Nebraska

Lincoln police confirmed that the new Iphone’s technology informed them about a fatal crash over the weekend

OMAHA, Nebraska – Thanks to the latest iPhone technology, Lincoln police were notified of a fatal weekend collision that took six lives.

The Lincoln Police Department said last week that the car was going at a high rate of speed when it crossed the street and struck a tree in an east Lincoln area.

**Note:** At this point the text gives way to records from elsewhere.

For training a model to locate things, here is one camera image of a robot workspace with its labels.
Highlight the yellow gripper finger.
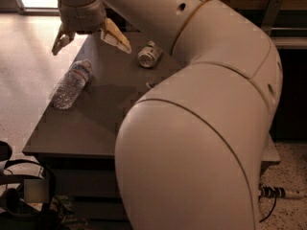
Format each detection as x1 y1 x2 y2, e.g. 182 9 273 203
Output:
52 24 76 56
101 17 131 54

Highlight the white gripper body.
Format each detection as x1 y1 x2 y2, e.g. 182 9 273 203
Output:
58 0 106 35

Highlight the clear plastic water bottle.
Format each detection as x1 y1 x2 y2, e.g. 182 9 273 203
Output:
51 59 92 110

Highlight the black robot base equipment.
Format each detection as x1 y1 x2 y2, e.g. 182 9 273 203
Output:
0 141 66 230

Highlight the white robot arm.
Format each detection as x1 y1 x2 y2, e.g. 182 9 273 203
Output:
55 0 283 230

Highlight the silver soda can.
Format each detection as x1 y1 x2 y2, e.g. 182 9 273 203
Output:
137 40 162 68

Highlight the blue crumpled chip bag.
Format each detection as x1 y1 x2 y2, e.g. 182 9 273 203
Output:
146 82 157 90

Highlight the grey drawer cabinet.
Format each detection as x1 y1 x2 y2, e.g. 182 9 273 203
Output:
22 31 282 230

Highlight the white power strip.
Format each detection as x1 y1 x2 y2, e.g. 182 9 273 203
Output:
258 185 305 200

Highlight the right metal shelf bracket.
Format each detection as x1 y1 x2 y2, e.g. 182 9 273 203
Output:
261 0 284 35

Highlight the black power cable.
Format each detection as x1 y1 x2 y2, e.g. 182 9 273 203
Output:
259 195 278 223

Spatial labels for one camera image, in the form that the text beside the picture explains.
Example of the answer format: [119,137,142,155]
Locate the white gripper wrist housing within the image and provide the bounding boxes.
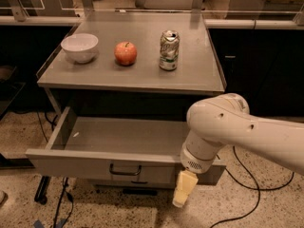
[180,130,223,174]

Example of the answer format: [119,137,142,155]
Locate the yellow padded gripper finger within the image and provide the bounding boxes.
[172,170,199,208]

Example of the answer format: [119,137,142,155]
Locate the grey top drawer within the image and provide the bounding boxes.
[25,105,227,186]

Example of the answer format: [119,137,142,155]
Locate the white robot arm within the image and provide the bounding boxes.
[173,93,304,207]

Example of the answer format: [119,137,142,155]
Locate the grey drawer cabinet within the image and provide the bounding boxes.
[36,10,228,195]

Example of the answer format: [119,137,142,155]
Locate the green soda can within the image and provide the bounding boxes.
[160,30,180,71]

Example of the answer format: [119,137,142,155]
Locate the red apple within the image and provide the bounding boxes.
[114,42,137,66]

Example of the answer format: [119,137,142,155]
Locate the black stand leg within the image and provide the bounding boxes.
[34,176,50,205]

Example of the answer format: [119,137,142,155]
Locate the white ceramic bowl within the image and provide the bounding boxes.
[61,33,99,64]

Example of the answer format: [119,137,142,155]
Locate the black cable left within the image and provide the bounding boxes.
[36,111,75,228]

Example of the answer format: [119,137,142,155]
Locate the white rail bar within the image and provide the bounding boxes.
[205,19,304,30]

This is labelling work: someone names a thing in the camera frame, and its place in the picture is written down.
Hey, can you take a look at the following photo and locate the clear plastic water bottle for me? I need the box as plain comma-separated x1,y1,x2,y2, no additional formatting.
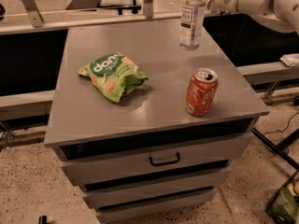
179,0,206,50

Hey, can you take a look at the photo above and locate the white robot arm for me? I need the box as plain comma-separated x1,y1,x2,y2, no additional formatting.
203,0,299,34

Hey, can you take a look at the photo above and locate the red coke can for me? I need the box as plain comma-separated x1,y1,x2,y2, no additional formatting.
185,67,219,117

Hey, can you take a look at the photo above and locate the green chip bag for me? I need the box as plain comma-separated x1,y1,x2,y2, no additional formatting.
78,52,149,104

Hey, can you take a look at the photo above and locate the grey drawer cabinet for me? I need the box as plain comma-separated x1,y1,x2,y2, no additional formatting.
44,19,267,224

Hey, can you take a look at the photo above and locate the black floor cable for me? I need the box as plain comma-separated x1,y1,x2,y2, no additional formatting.
262,110,299,136

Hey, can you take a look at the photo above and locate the black drawer handle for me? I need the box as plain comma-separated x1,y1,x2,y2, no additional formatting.
149,152,180,167

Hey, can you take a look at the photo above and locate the black wire basket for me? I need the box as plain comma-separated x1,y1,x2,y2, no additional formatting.
265,170,299,224

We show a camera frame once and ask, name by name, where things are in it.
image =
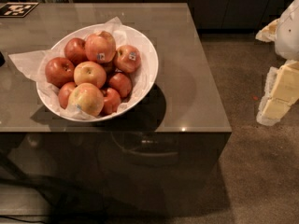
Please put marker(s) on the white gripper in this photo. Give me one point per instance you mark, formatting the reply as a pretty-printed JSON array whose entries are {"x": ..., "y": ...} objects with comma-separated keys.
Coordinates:
[{"x": 289, "y": 34}]

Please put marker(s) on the large top red-yellow apple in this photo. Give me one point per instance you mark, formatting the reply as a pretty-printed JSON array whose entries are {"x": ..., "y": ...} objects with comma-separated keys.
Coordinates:
[{"x": 100, "y": 47}]

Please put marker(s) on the white bowl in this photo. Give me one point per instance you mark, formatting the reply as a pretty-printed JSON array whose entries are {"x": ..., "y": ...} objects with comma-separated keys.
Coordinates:
[{"x": 146, "y": 69}]

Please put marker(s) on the red apple with sticker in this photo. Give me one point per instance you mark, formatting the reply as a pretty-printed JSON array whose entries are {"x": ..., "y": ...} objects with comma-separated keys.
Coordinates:
[{"x": 127, "y": 58}]

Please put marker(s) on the red right-centre apple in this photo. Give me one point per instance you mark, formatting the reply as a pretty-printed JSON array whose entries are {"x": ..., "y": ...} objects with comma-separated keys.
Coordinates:
[{"x": 121, "y": 83}]

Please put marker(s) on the red front-right apple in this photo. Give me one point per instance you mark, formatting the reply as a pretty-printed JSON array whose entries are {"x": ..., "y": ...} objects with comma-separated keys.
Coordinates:
[{"x": 112, "y": 100}]

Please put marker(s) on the yellow-red centre apple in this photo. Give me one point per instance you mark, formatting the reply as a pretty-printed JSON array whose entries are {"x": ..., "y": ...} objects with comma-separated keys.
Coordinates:
[{"x": 90, "y": 72}]

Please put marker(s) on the large yellow front apple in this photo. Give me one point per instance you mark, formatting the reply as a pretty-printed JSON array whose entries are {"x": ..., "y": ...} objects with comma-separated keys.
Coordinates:
[{"x": 86, "y": 98}]

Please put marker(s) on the dark red back apple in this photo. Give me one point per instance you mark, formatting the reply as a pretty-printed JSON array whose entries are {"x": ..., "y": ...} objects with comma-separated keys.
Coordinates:
[{"x": 74, "y": 51}]

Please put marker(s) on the small red front-left apple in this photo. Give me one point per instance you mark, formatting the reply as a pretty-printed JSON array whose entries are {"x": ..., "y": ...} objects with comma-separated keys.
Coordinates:
[{"x": 64, "y": 93}]

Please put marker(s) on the red left apple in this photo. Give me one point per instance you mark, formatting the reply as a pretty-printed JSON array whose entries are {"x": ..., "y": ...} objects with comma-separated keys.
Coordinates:
[{"x": 59, "y": 71}]

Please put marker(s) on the white paper liner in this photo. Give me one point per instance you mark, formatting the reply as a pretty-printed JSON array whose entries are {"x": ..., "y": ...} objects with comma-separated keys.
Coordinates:
[{"x": 29, "y": 64}]

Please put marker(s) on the black white marker tag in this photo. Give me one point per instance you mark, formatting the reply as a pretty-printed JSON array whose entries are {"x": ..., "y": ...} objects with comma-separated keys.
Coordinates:
[{"x": 16, "y": 9}]

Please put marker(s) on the dark object at left edge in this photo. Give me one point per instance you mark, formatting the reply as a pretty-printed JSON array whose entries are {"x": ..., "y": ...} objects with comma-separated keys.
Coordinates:
[{"x": 2, "y": 59}]

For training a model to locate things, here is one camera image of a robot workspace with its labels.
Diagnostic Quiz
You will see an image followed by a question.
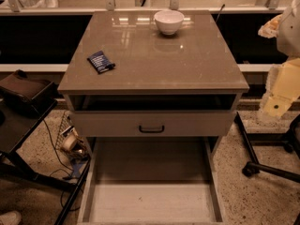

Brad Bartak stated in an interview with 6 News on Sunday, “I threw on my shoes in a hurry and ran outside to see this horrifying automobile wrapped around the tree.” The vehicle collided with a tree in his front lawn.

Someone, a friend of his daughter, contacted 911.

This 911 call was made mere minutes after the collision, but the Lincoln Police Department already knew about it.

The communications manager at the LPD 911 call center, Jessica Loos, reports that the first call regarding this precise incident came from an Apple 14.

The iPhone of a passenger in the vehicle automatically dialed 911 after detecting the crash impact.

In the 911 call recording, an automated voice can be heard stating, “The owner of this iPhone was in a serious vehicle accident and is not answering their phone.”

This is a new function on the iPhone 14. Following a collision, a 20-second countdown commences. If no one cancels it, emergency services are called.

Thus, the call initially shows itself as any other call, according to Loos. “The difference here is that the technology provides the dispatcher with the information, rather than the dispatcher being able to ask the appropriate questions to identify the location.”

The automated message continues, “The location of the emergency is 40.8058 latitude, -96.6433 longitude, with an estimated search radius of 36 meters. In five seconds, this message will repeat.

Similar technologies and applications exist, according to Loos, and they receive calls from the technology on a near-constant basis.

However, this was the first time a call directly originated from an iPhone. According to Loos, the device was able to provide first responders with an almost exact location of the accident.

“When we provided the latitude and longitude from the Apple device, the plotted location was only across the street from where the real accident occurred.”

The expansion of this type of technology makes Loos happy. She recalls a time before these calls were prevalent.

“It’s actually rather remarkable to consider that these technologies did not exist when I began my work,” she says. Those who have served in this capacity for our communities for an extended period of time can recall times in their careers when they received a call with no information and no one on the other end of the line. They hoped that something in the background would provide a clue as to where the call was coming from or what the need was.

Although Sunday’s collision resulted in a sad loss of life, according to Loos, the technology can still save lives by being shared where assistance is required.

This growing technology permits not only the user to communicate that information, but also the frontline telecommunicator to provide a quick reaction.